What is required:
An identical copy of every entry below is the required output.

Data to use:
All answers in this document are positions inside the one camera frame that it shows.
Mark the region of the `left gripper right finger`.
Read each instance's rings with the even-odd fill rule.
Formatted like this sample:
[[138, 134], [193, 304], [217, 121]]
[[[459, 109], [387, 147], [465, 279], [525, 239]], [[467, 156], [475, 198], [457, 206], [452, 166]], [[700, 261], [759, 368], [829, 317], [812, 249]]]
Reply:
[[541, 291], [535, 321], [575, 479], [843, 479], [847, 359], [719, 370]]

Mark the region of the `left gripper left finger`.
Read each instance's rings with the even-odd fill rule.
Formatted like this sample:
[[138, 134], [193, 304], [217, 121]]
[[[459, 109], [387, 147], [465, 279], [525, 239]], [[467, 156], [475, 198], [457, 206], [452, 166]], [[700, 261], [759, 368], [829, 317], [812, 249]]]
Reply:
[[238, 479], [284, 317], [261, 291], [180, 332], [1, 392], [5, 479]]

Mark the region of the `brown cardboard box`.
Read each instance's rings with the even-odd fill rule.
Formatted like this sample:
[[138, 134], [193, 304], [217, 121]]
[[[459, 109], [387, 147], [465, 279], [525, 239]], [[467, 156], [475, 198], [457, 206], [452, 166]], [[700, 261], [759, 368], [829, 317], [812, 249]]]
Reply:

Result of the exercise:
All answers in this document are positions inside the one camera frame that it shows.
Mark the region of the `left gripper right finger`.
Read each instance's rings with the even-odd fill rule.
Formatted like this sample:
[[138, 134], [193, 304], [217, 121]]
[[[459, 109], [387, 147], [465, 279], [525, 239]], [[467, 156], [475, 198], [457, 206], [452, 166]], [[700, 261], [759, 368], [829, 317], [812, 249]]]
Reply:
[[541, 291], [535, 321], [575, 479], [843, 479], [847, 359], [719, 370]]

Mark the region of the `left gripper left finger`.
Read each instance's rings with the even-odd fill rule.
Formatted like this sample:
[[138, 134], [193, 304], [217, 121]]
[[[459, 109], [387, 147], [465, 279], [525, 239]], [[467, 156], [475, 198], [457, 206], [452, 166]], [[700, 261], [759, 368], [829, 317], [812, 249]]]
Reply:
[[238, 479], [284, 317], [261, 291], [180, 332], [1, 392], [5, 479]]

Mark the region of the `brown cardboard box`.
Read each instance's rings with the even-odd fill rule.
Formatted like this sample:
[[138, 134], [193, 304], [217, 121]]
[[[459, 109], [387, 147], [465, 279], [525, 239]], [[467, 156], [475, 198], [457, 206], [452, 166]], [[700, 261], [759, 368], [829, 317], [812, 249]]]
Reply:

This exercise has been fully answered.